When should we provide our own Hash for std::unordered_set?

When you're using a type that doesn't have a hash provided by the standard library. For example, it doesn't provide hash functions for the standard containers, including vector<int>.

Why the g++ complain about the struct HashVector with the above warning?

Because you've used -Weffc++ to request a (slightly over-zealous) warning to tell you whenever you inherit from a class with no virtual destructor. For most uses of inheritance (i.e. for polymorphism), you don't want to do that. However, in this case, inheritance is just used (or, some might say, abused) to inject some definitions into the class, so the warning does not indicate a problem.

Classes like std::unary_function are deprecated, so the best solution is not to inherit from it at all.

5
votes

When should we provide our own Hash for std::unordered_set?

The standard only requires a limited number of specializations, mostly for primitive types.
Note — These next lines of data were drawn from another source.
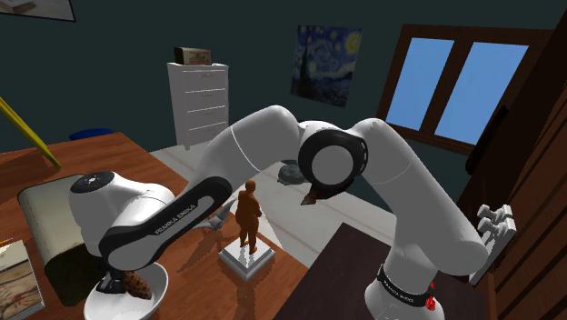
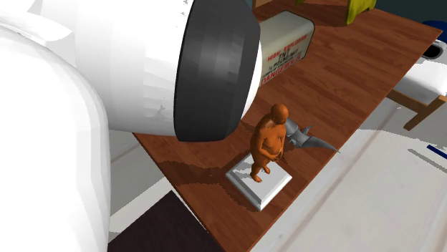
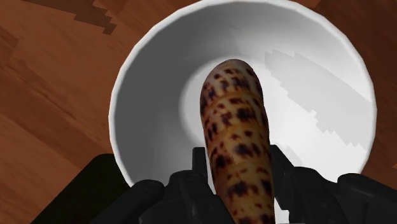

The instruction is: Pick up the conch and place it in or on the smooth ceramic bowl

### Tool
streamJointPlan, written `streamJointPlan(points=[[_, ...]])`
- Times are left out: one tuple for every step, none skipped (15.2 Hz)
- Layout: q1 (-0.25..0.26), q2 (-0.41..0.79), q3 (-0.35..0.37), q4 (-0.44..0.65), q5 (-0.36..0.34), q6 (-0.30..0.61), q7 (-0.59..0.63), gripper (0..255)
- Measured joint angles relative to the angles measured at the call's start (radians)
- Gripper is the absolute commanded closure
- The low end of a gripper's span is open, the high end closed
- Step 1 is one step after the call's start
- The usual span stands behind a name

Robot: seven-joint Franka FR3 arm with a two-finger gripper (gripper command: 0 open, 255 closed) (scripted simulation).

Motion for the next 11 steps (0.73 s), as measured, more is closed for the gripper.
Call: streamJointPlan(points=[[0.0,0.0,0.0,0.0,0.0,0.001,0.0,255],[0.0,0.001,0.0,0.0,0.0,0.001,0.0,255],[0.0,0.001,0.0,0.0,0.0,0.001,0.0,255],[0.0,0.001,0.0,0.0,0.0,0.001,0.0,0],[0.0,0.001,0.0,0.0,0.0,0.001,0.0,0],[0.0,0.001,0.0,0.0,0.0,0.001,0.0,0],[0.0,0.001,0.0,0.0,0.0,0.001,0.0,0],[0.0,0.001,0.0,0.0,0.0,0.001,0.0,0],[0.0,0.001,0.0,0.0,0.0,0.001,0.0,0],[0.0,0.001,0.0,0.0,0.0,0.001,0.0,0],[0.001,-0.011,0.002,-0.004,0.002,-0.007,0.001,0]])
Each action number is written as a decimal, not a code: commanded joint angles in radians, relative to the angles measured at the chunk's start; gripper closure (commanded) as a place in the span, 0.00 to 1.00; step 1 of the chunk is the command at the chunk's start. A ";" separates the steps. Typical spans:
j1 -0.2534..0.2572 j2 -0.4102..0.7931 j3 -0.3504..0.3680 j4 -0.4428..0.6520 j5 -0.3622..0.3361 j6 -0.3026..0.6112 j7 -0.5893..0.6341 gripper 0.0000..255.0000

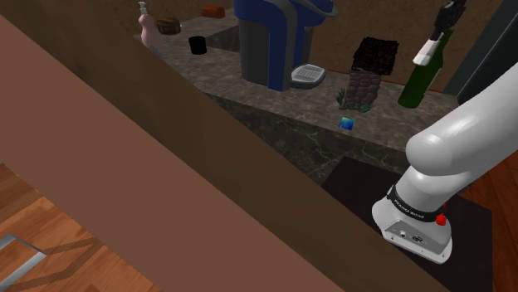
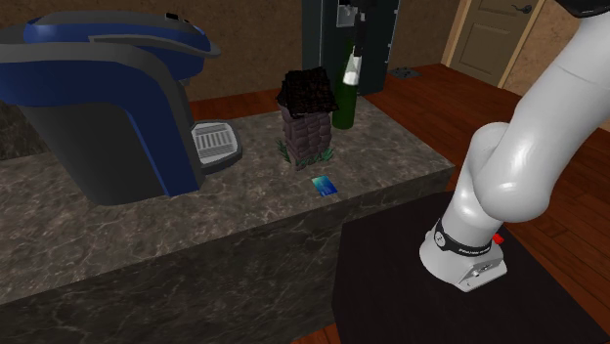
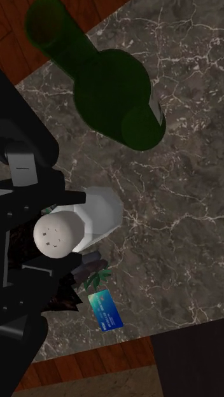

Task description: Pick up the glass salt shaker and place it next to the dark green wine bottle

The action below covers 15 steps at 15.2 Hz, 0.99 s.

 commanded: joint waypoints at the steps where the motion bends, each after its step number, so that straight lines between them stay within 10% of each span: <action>1: -0.002 -0.008 0.000 -0.036 -0.005 0.030 0.002 1.00; 15: -0.009 -0.009 -0.012 -0.225 -0.011 0.218 -0.003 1.00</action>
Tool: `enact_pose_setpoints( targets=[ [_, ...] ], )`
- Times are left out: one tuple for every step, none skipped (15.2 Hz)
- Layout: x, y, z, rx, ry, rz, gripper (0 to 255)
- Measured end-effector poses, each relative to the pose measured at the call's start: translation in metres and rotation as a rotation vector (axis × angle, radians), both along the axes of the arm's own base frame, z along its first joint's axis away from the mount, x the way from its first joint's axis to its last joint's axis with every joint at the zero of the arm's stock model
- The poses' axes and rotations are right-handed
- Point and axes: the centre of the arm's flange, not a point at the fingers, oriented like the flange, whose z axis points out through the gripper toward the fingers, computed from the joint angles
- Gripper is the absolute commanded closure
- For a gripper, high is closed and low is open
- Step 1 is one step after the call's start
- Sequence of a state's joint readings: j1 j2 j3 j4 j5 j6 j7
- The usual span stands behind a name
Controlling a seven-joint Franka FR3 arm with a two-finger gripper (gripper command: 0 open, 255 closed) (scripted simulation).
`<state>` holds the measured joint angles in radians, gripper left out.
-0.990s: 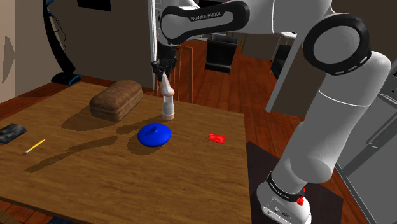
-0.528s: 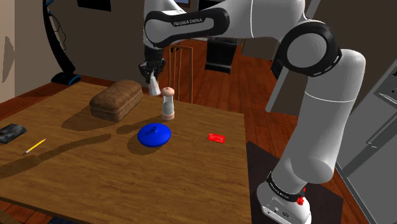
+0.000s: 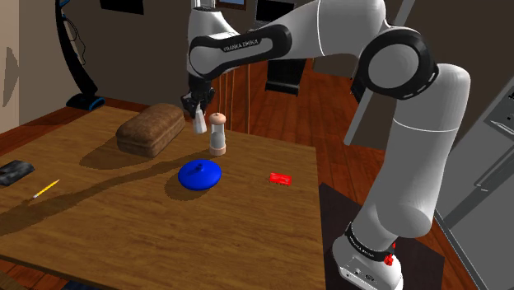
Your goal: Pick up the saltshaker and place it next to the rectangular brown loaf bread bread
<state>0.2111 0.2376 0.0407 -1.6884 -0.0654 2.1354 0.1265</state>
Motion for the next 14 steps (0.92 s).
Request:
enact_pose_setpoints(
  targets=[
    [-0.001,0.001,-0.005,0.0,0.0,0.0,255],
    [0.001,0.001,-0.011,0.0,0.0,0.0,255],
    [0.001,0.001,-0.017,0.0,0.0,0.0,255],
    [0.001,0.001,-0.022,0.0,0.0,0.0,255],
    [0.001,0.0,-0.027,0.0,0.0,0.0,255],
    [0.0,0.0,-0.031,0.0,0.0,0.0,255],
    [0.001,0.0,-0.037,0.0,0.0,0.0,255],
    [0.001,0.001,-0.042,0.0,0.0,0.0,255],
    [0.002,0.0,-0.047,0.0,0.0,0.0,255],
    [0.002,0.0,-0.052,0.0,0.0,0.0,255],
    [0.001,0.001,-0.057,0.0,0.0,0.0,255],
    [0.001,0.001,-0.061,0.0,0.0,0.0,255],
    [0.0,0.0,-0.064,0.001,-0.005,0.0,255],
    [0.002,0.001,-0.065,0.003,-0.014,0.002,255]
  ],
)
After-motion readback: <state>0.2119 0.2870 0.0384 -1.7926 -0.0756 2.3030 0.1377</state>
This is because these primitive types have some reasonable default "one-size-fits-all" hash functions that the implementation can provide. More complicated types, such as custom types or containers, do not have an obvious or even reasonable default hashing, and thus, you are required to provide your own. If your value-type is not supported, you must provide a hash function implementation for it.

Also, another reason for providing your own hash function is when you have some additional expert-knowledge about the distribution of values in your unordered_set. The performance of a hash-table is very much sensitive to how appropriate the hash-function is with respect to the distribution of the values stored in the table. Here's a more complete explanation. The standard defaults are just a one-size-fits-all solution, meaning it's easy and convenient, but almost always sub-optimal.

Why the g++ complain about the struct HashVector with the above warning?

This is mostly a matter of applying warnings that are mostly relevant to classic object-oriented programming (using base classes as dynamically polymorphic interfaces to derived classes). In that kind of context, it is a pretty serious mistake to not define the destructor to be virtual (which allows for the correct destruction of the derived class from a base class instance (e.g., delete base_ptr;). As Mike suggests, this is because -Weffc++ is enabled (which mostly applies novice-level classic OOP-style warning messages). In your code, however, the inheritance is used in the context of generic programming, where inheritance is used in a very different manner (mostly to imbue a class with some ground-works properties and traits). In this case, it is not a problem that the base class does not have a virtual destructor, because it is not intended to be used in a dynamically polymorphic setting, but rather in a statically polymorphic setting.

Also note that std::unary_function (and its relatives) have been deprecated in the latest standard (C++11). This is because of the enhancements to type introspection provided by the latest standard (with <type_traits>, decltype and type inference).